Contributor Ronnie Du
Isolation—it might be the only thing that spreads through an absence of close contact. In our socially-distanced society, it has also become something of a pandemic in itself. As innocuous it seems, according to a study published in the New England Journal of Medicine, prolonged isolation may actually trigger physiological changes in our brains. It was found that researchers from the Alfred Wegener Institute, who spent 14 months in the physical and social isolation of Antarctica, had lost volume in regions of their hippocampus—an area associated with learning, emotional processing, and spatial navigation. This correlated with decreased cognitive performance on their spatial processing and selective attention tests. Moreover, upon returning to society, Tim Heitland, the leader of the expedition, noted that everyday life had become overwhelming, from the people to the colors to the vegetation. The authors of the paper surmise that the mechanism behind this phenomenon is similar to that which causes post-traumatic stress disorder in inmates subjected to solitary confinement. And although further research has yet to be published, this work may be critical in understanding the health implications of our time spent in quarantine.

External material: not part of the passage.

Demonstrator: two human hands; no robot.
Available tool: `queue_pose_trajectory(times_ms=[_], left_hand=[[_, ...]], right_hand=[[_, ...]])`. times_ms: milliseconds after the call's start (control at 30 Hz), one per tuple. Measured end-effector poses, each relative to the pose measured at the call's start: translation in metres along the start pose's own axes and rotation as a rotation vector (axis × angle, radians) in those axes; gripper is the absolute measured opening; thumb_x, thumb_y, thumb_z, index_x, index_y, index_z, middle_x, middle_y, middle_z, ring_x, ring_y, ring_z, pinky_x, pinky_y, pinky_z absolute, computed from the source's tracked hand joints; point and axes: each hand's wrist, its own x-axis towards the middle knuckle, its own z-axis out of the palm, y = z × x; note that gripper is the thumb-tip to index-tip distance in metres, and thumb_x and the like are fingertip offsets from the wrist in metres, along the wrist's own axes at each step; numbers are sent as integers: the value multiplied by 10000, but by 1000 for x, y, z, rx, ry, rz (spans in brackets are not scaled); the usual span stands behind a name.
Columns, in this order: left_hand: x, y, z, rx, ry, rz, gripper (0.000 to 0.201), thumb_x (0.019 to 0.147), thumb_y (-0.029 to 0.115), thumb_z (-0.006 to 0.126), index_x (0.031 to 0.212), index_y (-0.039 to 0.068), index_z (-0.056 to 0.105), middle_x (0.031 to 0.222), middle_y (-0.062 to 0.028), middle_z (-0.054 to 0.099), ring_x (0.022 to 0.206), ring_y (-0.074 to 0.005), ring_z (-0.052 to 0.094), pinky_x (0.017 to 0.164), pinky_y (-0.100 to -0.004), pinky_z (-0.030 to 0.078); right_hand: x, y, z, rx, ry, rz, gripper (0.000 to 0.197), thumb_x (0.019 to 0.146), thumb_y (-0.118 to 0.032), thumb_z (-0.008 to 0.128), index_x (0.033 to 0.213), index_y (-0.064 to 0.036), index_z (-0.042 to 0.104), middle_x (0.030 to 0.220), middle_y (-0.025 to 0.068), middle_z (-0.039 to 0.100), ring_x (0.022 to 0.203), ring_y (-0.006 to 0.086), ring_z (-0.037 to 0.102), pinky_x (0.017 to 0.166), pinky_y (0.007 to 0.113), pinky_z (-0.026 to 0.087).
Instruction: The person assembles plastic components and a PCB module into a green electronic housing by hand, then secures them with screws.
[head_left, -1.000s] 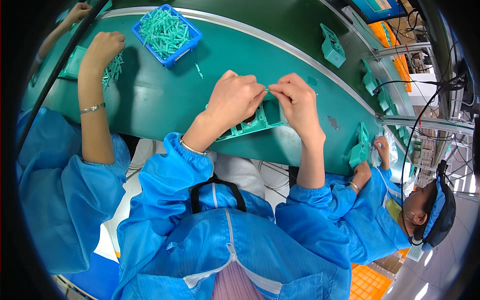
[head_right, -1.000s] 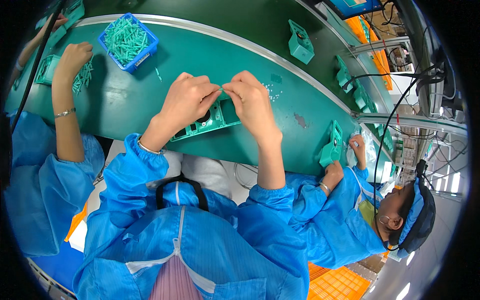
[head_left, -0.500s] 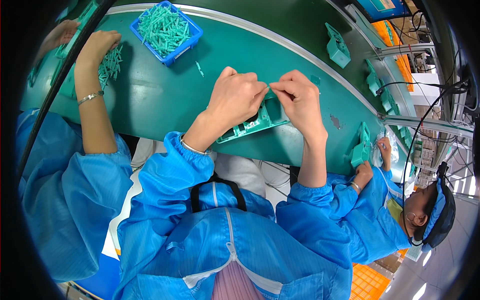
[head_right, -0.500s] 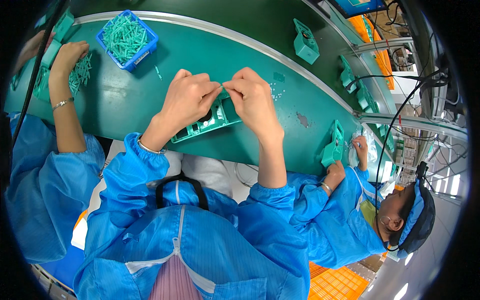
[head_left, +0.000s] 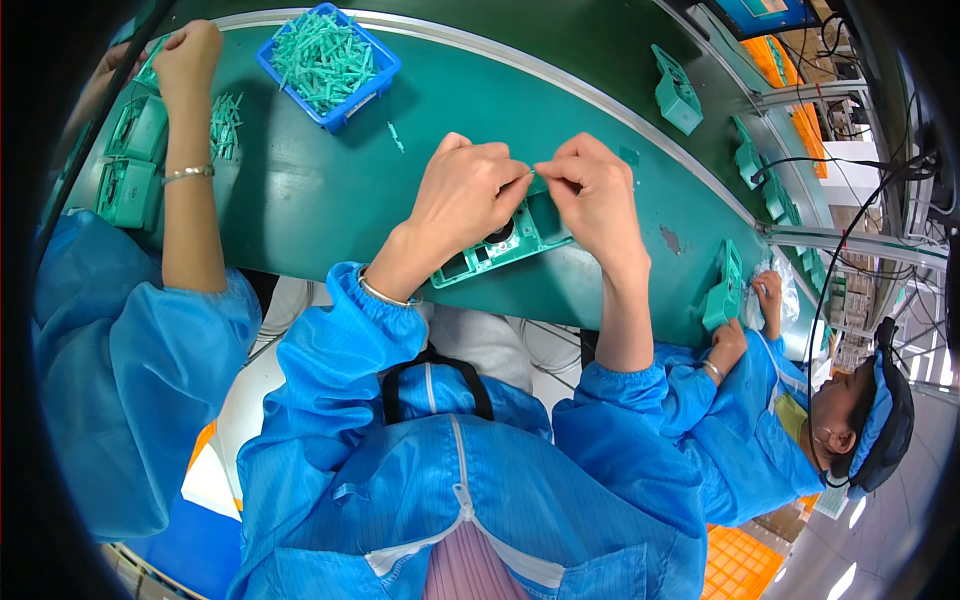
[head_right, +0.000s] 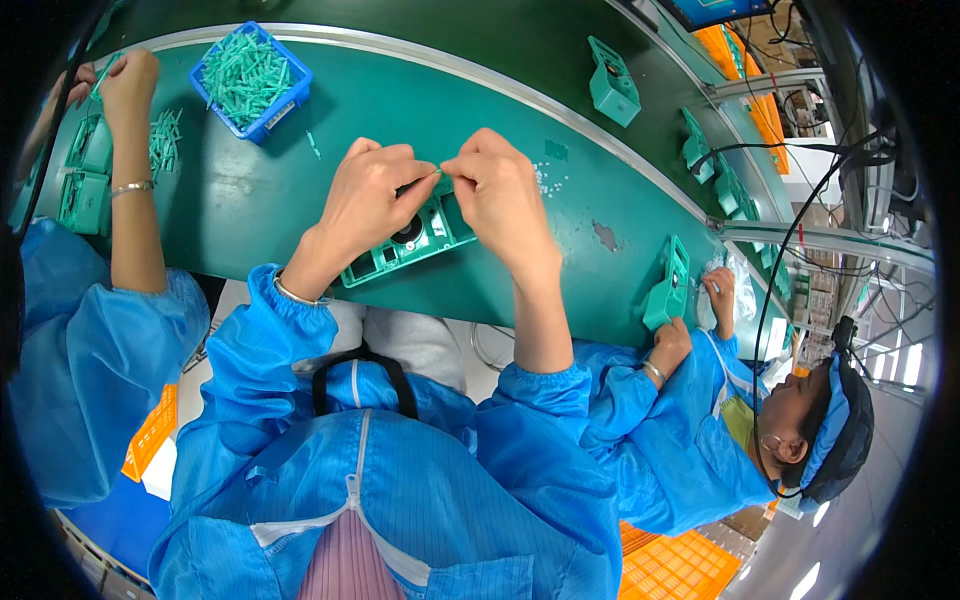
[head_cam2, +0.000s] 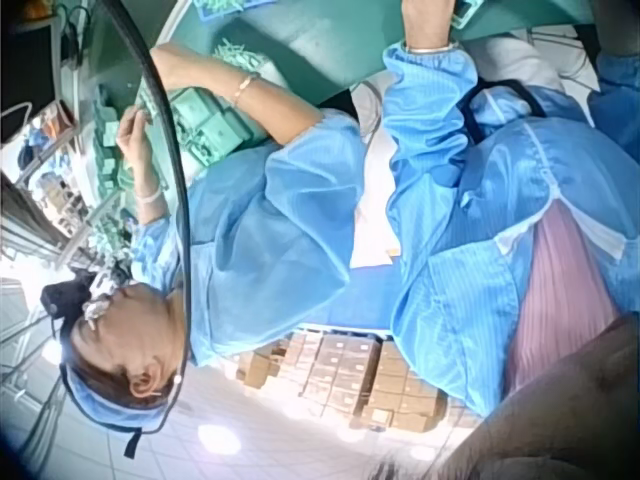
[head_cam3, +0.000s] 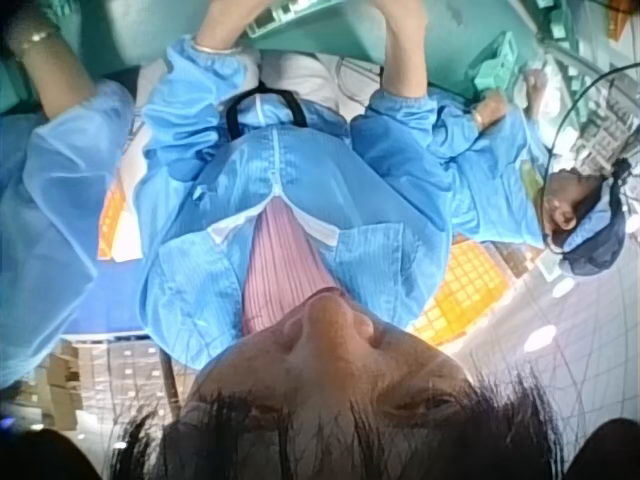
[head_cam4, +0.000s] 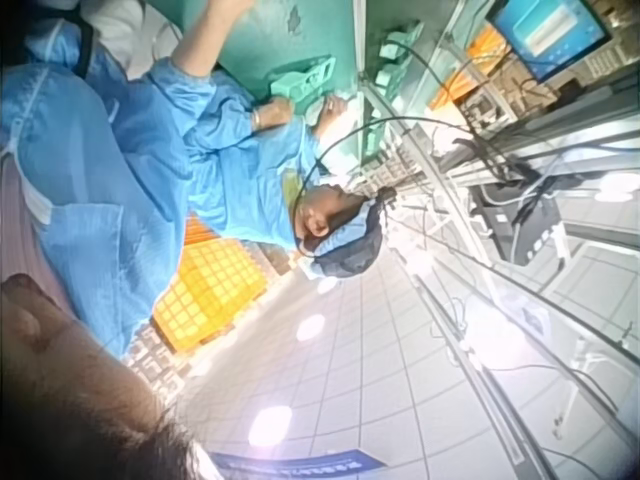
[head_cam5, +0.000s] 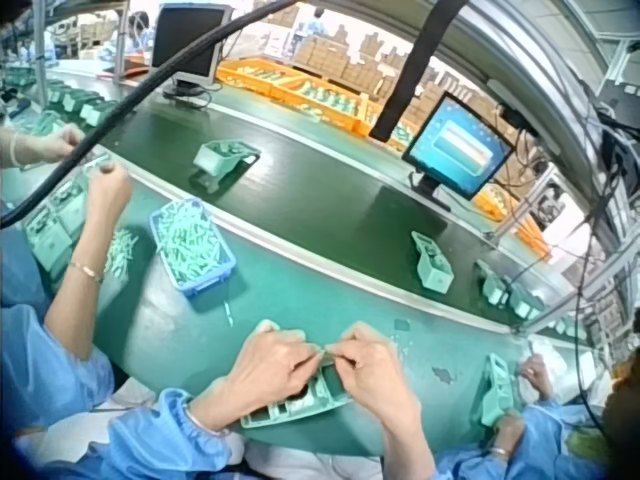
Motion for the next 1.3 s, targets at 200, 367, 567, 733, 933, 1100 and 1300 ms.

Contributor Saniyah Qureshi
Dr. Marianne Goodman, a psychiatrist at the Veterans Integrated Service Network claims that we shouldn’t always rely on medical experts to identify those who are at risk of suicide. Many veterans struggle when transitioning into civilian life while many are also diagnosed with substance abuse and PTSD resulting in a high rate of suicides. Traditionally, doctors identify those at risk through examining one’s past mental health diagnoses, experiences of substance abuse, and by ultimately using their instincts. However, this method of testing has not always been successful, making way for artificially intelligent programs to better detect those at risk. This algorithm accounts for several other factors and flags veterans whom it suspects require observation. The local clinic’s Reach Vet coordinator arranges an appointment, explains the warning sign, and confirms the veteran has a suicide safety plan. On the other hand, deploying AI may also increase the chances of detecting false positives leading to many being watched closely even if they are not at risk. To some, it may feel like an invasion of privacy or an unwanted check-in and so, is the invasion of privacy a cost worth incurring to prevent veteran suicides?